__PROVIDED MATERIAL__
......

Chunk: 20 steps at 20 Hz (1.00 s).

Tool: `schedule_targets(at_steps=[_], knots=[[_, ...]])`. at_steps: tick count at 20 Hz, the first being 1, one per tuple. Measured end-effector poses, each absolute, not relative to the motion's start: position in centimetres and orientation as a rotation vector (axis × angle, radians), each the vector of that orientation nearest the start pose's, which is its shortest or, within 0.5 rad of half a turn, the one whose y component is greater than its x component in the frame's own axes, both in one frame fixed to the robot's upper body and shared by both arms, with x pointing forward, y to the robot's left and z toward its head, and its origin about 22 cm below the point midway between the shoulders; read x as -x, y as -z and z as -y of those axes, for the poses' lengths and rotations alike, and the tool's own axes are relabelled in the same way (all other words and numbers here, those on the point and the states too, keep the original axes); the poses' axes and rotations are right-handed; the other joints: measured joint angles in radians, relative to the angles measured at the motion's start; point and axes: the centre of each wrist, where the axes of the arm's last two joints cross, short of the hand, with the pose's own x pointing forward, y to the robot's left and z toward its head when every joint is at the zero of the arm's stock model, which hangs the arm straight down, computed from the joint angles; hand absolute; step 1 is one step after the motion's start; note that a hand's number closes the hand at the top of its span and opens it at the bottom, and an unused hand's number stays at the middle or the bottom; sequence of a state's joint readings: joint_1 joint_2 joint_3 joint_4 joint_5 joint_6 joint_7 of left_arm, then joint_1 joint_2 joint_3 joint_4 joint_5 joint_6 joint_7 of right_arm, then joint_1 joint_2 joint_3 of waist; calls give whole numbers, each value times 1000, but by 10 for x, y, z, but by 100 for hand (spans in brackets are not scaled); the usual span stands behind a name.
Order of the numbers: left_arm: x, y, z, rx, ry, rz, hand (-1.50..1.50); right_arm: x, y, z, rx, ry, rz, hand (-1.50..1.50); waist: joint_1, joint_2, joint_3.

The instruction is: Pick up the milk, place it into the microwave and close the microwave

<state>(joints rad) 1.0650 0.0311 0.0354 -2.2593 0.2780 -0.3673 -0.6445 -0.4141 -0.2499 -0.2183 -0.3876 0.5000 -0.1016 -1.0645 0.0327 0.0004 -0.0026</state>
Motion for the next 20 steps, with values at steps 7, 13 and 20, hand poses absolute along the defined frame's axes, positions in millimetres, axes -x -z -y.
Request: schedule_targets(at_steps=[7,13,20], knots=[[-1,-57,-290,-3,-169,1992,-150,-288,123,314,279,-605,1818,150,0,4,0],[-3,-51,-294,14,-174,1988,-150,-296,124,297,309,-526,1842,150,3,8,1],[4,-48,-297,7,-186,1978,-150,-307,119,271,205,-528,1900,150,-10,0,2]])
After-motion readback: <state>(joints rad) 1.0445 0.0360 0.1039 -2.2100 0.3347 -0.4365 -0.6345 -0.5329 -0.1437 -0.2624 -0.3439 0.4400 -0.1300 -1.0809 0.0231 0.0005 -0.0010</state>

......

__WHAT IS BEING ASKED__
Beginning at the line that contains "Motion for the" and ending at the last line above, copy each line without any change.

__RESULT FOR THIS TASK__
Motion for the next 20 steps, with values at steps 7, 13 and 20, hand poses absolute along the defined frame's axes, positions in millimetres, axes -x -z -y.
Request: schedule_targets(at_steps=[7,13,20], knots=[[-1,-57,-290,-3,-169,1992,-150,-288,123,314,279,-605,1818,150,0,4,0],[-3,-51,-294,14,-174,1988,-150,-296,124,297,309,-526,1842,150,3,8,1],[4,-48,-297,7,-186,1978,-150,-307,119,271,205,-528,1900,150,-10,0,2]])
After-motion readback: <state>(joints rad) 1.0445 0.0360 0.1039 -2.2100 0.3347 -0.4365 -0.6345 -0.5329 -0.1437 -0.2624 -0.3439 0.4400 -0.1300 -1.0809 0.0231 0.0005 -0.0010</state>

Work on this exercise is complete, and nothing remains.